• **WORK INSTRUCTION**
Look for the string "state" in the listing below and copy every line in which it appears.

'''

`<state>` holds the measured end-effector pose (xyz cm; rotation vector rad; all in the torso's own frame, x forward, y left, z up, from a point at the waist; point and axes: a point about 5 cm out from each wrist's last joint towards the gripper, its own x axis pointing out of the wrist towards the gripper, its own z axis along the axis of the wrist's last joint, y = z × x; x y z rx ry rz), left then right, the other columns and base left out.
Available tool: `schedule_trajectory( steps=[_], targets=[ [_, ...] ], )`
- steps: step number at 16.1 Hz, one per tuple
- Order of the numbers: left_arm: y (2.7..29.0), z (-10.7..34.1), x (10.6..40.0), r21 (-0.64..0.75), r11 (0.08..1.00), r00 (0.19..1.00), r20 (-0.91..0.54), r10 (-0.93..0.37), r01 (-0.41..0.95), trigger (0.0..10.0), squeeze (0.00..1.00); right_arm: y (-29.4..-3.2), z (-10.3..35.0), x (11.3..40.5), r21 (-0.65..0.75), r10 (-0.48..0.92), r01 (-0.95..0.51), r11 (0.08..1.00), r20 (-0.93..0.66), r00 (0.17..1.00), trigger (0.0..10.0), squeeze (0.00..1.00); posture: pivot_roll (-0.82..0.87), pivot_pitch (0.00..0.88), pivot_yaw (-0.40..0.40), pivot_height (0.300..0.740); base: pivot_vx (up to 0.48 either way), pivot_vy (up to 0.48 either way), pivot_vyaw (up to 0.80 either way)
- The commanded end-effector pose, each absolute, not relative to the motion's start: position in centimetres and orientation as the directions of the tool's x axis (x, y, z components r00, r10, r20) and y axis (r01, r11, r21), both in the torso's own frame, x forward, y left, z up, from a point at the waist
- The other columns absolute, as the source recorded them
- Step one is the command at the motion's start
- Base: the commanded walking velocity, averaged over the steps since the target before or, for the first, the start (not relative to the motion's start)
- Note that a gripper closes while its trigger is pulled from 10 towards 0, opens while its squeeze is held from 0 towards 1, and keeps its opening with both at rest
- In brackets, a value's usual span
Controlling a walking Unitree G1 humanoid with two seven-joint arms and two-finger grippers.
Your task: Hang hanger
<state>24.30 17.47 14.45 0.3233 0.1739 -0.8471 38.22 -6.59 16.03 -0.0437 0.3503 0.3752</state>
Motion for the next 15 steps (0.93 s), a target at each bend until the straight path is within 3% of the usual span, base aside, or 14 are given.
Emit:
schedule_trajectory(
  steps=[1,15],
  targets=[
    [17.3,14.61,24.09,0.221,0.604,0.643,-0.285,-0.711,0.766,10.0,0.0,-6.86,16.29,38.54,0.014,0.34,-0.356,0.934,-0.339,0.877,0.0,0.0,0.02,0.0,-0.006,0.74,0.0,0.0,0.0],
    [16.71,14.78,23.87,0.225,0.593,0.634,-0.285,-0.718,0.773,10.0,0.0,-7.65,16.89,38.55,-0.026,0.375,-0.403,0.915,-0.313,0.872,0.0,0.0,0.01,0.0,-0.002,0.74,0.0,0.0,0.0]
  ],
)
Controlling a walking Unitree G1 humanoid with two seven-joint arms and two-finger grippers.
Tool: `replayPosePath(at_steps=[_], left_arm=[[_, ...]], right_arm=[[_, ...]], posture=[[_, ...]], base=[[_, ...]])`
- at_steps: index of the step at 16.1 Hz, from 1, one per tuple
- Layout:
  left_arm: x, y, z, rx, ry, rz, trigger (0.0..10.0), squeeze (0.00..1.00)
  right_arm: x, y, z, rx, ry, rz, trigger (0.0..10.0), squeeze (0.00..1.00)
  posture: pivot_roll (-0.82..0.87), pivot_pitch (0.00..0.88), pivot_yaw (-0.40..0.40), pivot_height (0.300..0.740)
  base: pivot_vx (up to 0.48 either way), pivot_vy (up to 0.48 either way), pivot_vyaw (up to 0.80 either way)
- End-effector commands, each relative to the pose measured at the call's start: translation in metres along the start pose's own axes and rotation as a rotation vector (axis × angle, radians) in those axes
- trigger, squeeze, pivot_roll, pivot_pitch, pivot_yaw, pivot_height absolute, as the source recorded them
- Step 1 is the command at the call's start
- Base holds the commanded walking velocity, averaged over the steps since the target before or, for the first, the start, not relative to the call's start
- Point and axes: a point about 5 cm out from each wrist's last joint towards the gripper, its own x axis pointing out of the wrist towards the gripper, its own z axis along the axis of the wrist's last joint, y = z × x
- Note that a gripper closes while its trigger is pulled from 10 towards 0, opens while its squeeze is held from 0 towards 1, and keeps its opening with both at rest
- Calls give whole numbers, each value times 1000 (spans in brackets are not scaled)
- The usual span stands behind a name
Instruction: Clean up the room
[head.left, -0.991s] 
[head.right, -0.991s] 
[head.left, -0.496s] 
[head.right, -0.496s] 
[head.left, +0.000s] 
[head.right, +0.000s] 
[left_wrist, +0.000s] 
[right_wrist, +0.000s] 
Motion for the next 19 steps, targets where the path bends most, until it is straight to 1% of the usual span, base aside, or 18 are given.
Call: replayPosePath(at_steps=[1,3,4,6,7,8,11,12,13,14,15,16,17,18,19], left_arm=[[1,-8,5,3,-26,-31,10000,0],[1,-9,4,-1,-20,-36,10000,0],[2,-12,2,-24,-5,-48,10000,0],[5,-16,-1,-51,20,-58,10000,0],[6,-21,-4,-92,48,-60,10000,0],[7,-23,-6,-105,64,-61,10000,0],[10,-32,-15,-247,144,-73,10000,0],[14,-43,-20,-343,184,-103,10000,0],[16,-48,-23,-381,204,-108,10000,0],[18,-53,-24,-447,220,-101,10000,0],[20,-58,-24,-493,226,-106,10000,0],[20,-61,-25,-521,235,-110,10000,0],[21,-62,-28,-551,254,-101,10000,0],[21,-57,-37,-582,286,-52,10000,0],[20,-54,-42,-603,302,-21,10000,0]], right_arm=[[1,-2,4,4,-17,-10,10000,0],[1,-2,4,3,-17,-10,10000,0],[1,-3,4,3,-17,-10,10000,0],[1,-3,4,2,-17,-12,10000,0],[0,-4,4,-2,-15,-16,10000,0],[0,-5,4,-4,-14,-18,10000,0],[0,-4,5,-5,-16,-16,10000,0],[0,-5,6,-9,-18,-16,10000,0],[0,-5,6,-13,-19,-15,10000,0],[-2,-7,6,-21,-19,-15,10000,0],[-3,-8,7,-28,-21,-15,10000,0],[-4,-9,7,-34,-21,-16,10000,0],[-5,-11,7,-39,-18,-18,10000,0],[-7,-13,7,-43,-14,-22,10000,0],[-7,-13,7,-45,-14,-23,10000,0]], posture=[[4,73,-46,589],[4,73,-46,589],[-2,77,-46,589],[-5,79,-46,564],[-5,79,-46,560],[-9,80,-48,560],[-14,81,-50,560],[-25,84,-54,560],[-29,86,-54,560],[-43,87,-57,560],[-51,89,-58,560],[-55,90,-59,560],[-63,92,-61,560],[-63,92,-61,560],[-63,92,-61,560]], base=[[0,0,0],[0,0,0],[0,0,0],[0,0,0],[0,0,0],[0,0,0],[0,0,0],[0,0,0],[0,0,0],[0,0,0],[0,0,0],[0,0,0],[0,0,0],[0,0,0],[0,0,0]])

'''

• **ANSWER SPACE**
`<state>` holds the measured end-effector pose (xyz cm; rotation vector rad; all in the torso's own frame, x forward, y left, z up, from a point at the waist; point and axes: a point about 5 cm out from each wrist's last joint towards the gripper, its own x axis pointing out of the wrist towards the gripper, its own z axis along the axis of the wrist's last joint, y = z × x; x y z rx ry rz), left then right, the other columns and base left out.
<state>24.30 17.47 14.45 0.3233 0.1739 -0.8471 38.22 -6.59 16.03 -0.0437 0.3503 0.3752</state>

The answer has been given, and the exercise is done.